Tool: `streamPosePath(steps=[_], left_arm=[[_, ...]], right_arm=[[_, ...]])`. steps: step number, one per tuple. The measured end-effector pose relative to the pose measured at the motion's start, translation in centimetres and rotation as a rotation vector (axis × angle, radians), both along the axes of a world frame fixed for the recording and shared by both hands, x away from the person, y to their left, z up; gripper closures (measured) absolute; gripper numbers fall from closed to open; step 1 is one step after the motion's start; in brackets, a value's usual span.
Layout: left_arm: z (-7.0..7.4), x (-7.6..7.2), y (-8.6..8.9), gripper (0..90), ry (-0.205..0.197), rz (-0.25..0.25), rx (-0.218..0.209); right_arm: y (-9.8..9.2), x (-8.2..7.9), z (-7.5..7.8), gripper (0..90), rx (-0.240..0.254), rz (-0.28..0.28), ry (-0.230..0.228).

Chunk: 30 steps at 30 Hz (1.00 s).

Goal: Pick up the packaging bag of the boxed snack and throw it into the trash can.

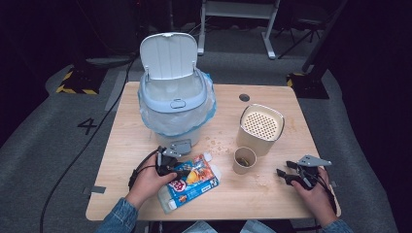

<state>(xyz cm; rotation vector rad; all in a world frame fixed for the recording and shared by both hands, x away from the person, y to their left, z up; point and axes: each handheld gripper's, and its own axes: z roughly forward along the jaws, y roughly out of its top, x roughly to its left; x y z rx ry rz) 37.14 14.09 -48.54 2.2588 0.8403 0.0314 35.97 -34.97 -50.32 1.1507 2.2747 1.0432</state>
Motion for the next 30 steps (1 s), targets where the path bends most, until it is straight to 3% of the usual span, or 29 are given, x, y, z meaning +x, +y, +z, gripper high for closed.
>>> streamPosePath(steps=[4, 7, 16, 21, 30], left_arm=[[0.7, -0.2, 0.0, 84.4, 0.01, -0.013, -0.011], [1.5, -0.4, 0.2, 87.6, -0.017, -0.015, -0.037], [5.7, -1.4, 1.1, 88.6, -0.165, 0.013, -0.161], [7.3, -1.4, 1.6, 88.6, -0.208, 0.035, -0.233], [9.6, -1.6, 1.8, 88.6, -0.273, 0.045, -0.277]], right_arm=[[0.0, 0.0, 0.0, 40.2, 0.0, 0.0, 0.0], [0.0, 0.0, 0.0, 40.2, 0.0, 0.0, 0.0], [0.0, 0.0, 0.0, 40.2, 0.0, 0.0, 0.0], [0.0, 0.0, 0.0, 40.2, -0.001, 0.0, 0.0], [0.0, 0.0, 0.0, 40.2, 0.0, 0.0, 0.0]])
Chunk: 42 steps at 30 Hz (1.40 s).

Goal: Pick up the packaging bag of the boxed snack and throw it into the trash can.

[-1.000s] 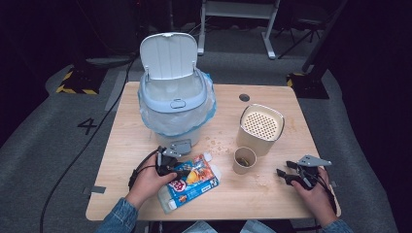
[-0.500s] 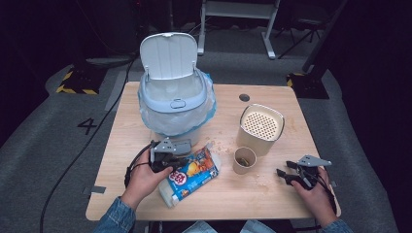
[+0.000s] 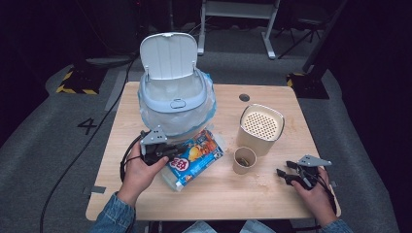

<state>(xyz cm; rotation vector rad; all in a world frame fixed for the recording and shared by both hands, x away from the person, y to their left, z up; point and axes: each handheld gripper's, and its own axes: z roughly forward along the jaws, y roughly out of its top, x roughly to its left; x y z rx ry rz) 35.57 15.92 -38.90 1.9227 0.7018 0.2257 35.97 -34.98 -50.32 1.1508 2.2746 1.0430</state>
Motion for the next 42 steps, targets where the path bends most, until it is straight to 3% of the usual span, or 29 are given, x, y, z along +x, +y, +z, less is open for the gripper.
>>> streamPosePath(steps=[15, 30, 42], left_arm=[[5.8, 0.2, 1.1, 88.5, -0.117, 0.065, -0.066], [11.0, 1.0, 0.8, 88.5, -0.194, 0.066, -0.072], [14.0, 1.6, 1.0, 88.7, -0.246, 0.128, -0.123]], right_arm=[[0.0, 0.0, 0.0, 40.2, -0.001, 0.0, 0.0], [0.0, 0.0, 0.0, 40.1, 0.0, -0.001, 0.0], [0.0, 0.0, 0.0, 40.1, 0.0, 0.0, 0.0]])
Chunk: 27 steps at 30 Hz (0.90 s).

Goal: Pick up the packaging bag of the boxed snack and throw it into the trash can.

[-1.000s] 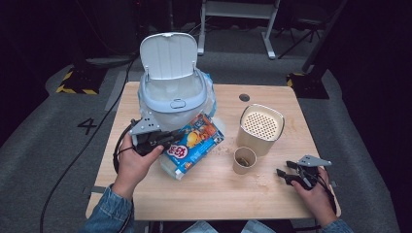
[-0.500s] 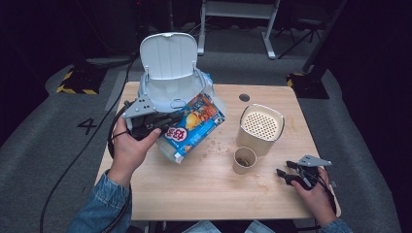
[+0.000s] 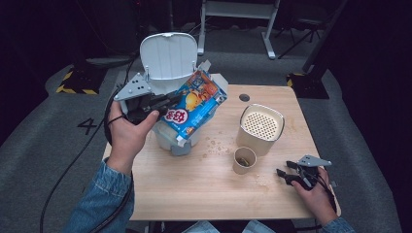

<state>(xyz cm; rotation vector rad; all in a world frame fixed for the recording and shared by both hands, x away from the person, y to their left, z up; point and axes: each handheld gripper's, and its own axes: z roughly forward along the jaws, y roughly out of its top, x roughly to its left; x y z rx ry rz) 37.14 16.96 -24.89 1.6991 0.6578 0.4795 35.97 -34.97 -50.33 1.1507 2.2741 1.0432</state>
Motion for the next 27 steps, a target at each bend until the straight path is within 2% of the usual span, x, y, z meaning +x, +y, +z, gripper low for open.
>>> streamPosePath(steps=[12, 18, 27], left_arm=[[2.7, 0.4, 0.3, 88.6, -0.045, 0.046, -0.045], [4.3, 0.9, 0.8, 88.6, -0.071, 0.086, -0.045], [5.7, 2.4, 1.1, 88.5, -0.1, 0.139, -0.094]], right_arm=[[0.0, 0.0, 0.0, 40.1, 0.001, 0.0, 0.001], [0.0, 0.0, 0.0, 40.1, 0.004, 0.002, 0.002], [0.0, 0.1, 0.0, 40.1, 0.004, 0.001, 0.003]])
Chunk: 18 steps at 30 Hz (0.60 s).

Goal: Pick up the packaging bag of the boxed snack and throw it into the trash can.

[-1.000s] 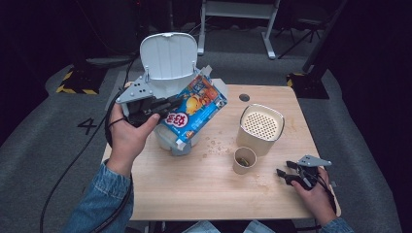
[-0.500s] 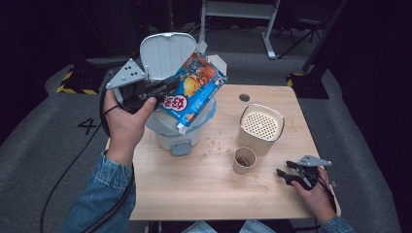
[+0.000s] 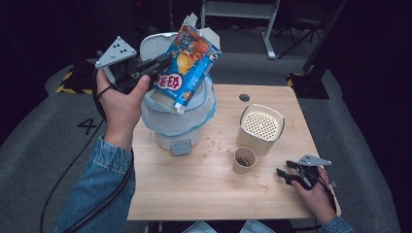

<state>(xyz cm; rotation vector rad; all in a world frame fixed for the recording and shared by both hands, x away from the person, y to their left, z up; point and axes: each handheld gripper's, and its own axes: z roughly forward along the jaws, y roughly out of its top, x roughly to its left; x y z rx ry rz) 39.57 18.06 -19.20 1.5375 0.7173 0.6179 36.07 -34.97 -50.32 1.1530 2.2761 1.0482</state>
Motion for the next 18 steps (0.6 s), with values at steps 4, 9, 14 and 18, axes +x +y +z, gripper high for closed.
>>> streamPosePath(steps=[4, 9, 14, 18], left_arm=[[0.4, 1.0, -0.1, 88.6, -0.007, 0.018, -0.008], [0.9, 2.1, -0.1, 88.4, -0.033, 0.009, -0.038], [1.1, 3.3, -0.1, 88.3, -0.05, 0.033, -0.029], [0.8, 4.4, -0.2, 88.4, -0.047, 0.052, -0.022]], right_arm=[[0.0, 0.0, 0.0, 40.1, 0.001, 0.0, 0.0], [0.0, 0.1, 0.0, 40.1, 0.001, 0.001, 0.002], [0.1, 0.2, 0.0, 40.1, 0.0, 0.002, 0.0], [0.1, 0.2, 0.0, 40.1, 0.0, 0.002, 0.0]])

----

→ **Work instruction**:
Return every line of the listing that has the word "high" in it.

→ **Solution to the problem**:
Motion for the next 30 steps (1 s), targets where the path bends most, until it is straight to 3% of the usual span, or 29 are given, x, y, z meaning +x, +y, +z, gripper high for closed.
Motion for the next 18 steps (0.6 s), with values at steps 4, 9, 14 and 18, axes +x +y +z, gripper high for closed.

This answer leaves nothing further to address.